C'est une invention que j'ai faite dans les années 90, alors que je cherchais à comprendre pourquoi les œufs cuisent.
À l'époque, les physiciens prétendaient que les blancs d'oeufs cuits étaient des gel chimiques mais les chimistes disaient qu'il s'agissait de gels physiques. Finalement qu'en était-il ? C'est pour comprendre que, considérant la flèche des énergies, qui montre bien la différence entre les gels physiques (pas de liaisons covalentes entre les molécules dont l'assemblage fait un réseau qui piège le liquide) ou chimiques (des liaisons covalentes entre les éléments constitutifs du réseau), j'ai conclu que la coagulation de l'œuf était due essentiellement à des "ponts sulfure", qui lient chimiquement les protéines chauffées quand elles contiennent des groupes "thiol" ; et j'en ai apporté la preuve expérimentale en décuisant un œuf, en faisant revenir cru un œuf cuit.
Cela était donc établi, mais il y avait d'autres questions et par exemple de savoir pourquoi les œufs cuits plus de 10 minutes deviennent caoutchouteux. L'expérience qui établit le phénomène est facile à faire, et on le fait chaque fois que l'on cuit mal un œuf dur.
Or, dans la théorie que j'avais élaborée, pour décrire la coagulation des œufs, je ne voyais pas les 10 minutes. Et je ne les voyais pas parce qu'elles n'y étaient pas : ce qui apparaissait, c'était seulement la coagulation des protéines.
A l'analyse, il m'est apparu qu'il n'y a pas une seule protéine (je parle d'une catégorie de molécules, et non pas de molécules) dans le blanc d'oeuf, mais plusieurs (environ 300 pour le blancs) et que chacune a une température de dénaturation particulière.
De sorte que j'arrivais à cette prévision : si l'on cuit un œuf à 61 degrés pendant plusieurs heures il restera liquide. Mais dès que l'on dépassera 62 degrés, alors des transformations peuvent survenir et une première coagulation doit s'observer ; puis si on chauffe davantage, par exemple à 70 degrés, alors une deuxième coagulation sera visible et un changement apparaîtra, et ainsi de suite.

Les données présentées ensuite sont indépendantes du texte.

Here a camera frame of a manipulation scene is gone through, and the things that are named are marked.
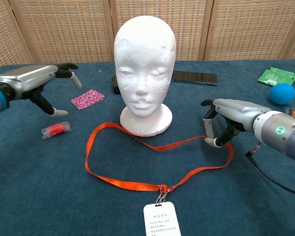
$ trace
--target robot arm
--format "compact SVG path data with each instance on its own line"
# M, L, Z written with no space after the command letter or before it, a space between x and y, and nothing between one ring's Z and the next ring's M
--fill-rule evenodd
M29 99L50 116L64 116L67 111L57 110L41 95L45 84L54 78L68 78L78 88L82 84L69 69L77 69L72 63L59 65L30 65L0 74L0 112L9 107L9 102Z
M209 145L220 148L240 131L254 132L261 143L295 160L294 117L240 100L205 100L201 105L211 106L204 117L205 124L217 114L221 114L227 122L227 129L218 138L213 137L212 127L206 125L206 133L211 134L205 139Z

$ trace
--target id card
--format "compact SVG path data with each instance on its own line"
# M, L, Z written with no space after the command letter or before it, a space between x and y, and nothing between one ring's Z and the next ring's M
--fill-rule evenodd
M181 236L174 204L146 205L143 209L147 236Z

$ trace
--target mannequin head
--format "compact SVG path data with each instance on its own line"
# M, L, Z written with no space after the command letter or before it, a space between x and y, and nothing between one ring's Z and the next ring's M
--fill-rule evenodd
M116 76L122 98L139 118L162 104L172 78L175 36L168 24L152 16L130 19L115 38Z

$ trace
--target red object
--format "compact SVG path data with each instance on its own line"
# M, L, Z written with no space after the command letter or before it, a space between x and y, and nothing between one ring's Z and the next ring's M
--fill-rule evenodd
M169 193L171 191L173 191L176 187L178 187L179 185L185 183L190 177L192 177L193 175L195 175L196 173L200 172L200 171L204 171L204 170L213 170L213 169L222 169L224 167L226 167L232 160L233 155L234 155L234 150L233 147L229 144L226 143L225 146L228 148L230 155L229 158L227 160L227 162L223 165L223 166L207 166L207 167L199 167L196 168L192 171L190 171L179 183L175 184L174 186L167 188L167 185L165 184L149 184L149 183L142 183L142 182L128 182L128 181L121 181L118 179L114 179L114 178L107 178L104 176L99 176L94 174L90 168L89 168L89 153L91 151L92 145L95 141L95 137L97 135L97 133L99 131L101 131L104 128L107 127L113 127L113 128L117 128L121 131L123 131L124 133L127 133L129 135L131 135L127 130L125 130L123 127L121 127L120 125L113 123L113 122L107 122L107 123L103 123L100 126L98 126L96 129L93 130L92 134L90 135L89 139L88 139L88 143L87 143L87 149L86 149L86 160L85 160L85 168L87 170L88 173L90 173L93 176L96 176L100 179L102 179L103 181L106 181L112 185L115 185L119 188L124 188L127 190L134 190L134 191L160 191L162 193ZM141 142L142 144L146 145L147 147L149 147L150 149L153 149L155 151L165 151L174 147L177 147L179 145L182 145L184 143L196 140L196 139L204 139L206 138L206 136L197 136L191 139L187 139L187 140L183 140L183 141L179 141L173 144L169 144L166 146L162 146L162 147L156 147L156 146L152 146L149 144L144 143L143 141L139 140L138 138L134 137L133 135L131 135L133 138L135 138L136 140L138 140L139 142Z
M54 136L60 133L65 132L65 126L62 123L54 124L52 126L49 126L49 134L50 136Z

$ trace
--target smartphone
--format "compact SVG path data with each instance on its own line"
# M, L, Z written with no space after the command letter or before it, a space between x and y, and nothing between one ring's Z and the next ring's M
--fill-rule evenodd
M204 85L217 85L217 75L200 72L173 71L172 81Z

C'est la raison pour laquelle j'ai alors mis des œufs dans des fours à 61, 62, 63, 64, 65, 66, 67, etc. Et effectivement l'œuf à 65 degrés était tout à fait extraordinaire parce que le blanc était pris, laiteux, très tendre, tandis que le jaune restait liquide avec son goût remarquable de jaune d'œuf cru.
C'est cet oeuf à 65 degrés que j'ai nommé "oeuf parfait".
Les oeufs produits aux autres températures n'ont pas démérité, et ils sont intéressants dans différents contextes culinaires, mais ce ne sont pas des "œufs parfaits".
D'ailleurs, le mot parfait est très contestable puisque personnellement je préfère plutôt l'œuf à 66 ou 67 degrés et que, de surcroît, nos goûts peuvent changer selon les minutes de sorte que l'oeuf qui serait pour nous parfait un jour pourrait ne pas l'être le lendemain.
Mais qu'importe, le nom d'oeuf parfait a été donné à l'œuf à 65 degrés, et pas aux autres. Et je m'amuse d'ailleurs de le voir aujourd'hui surnommé œuf moléculaire.
Pourquoi pas, puisque cet œuf est effectivement advenu grâce à des matériels culinaires perfectionnés, venu du laboratoire, tels les thermo-circulateurs, et que la cuisine moléculaire correspond très justement à cette technique culinaire qui se fait avec des matériels venus des laboratoires.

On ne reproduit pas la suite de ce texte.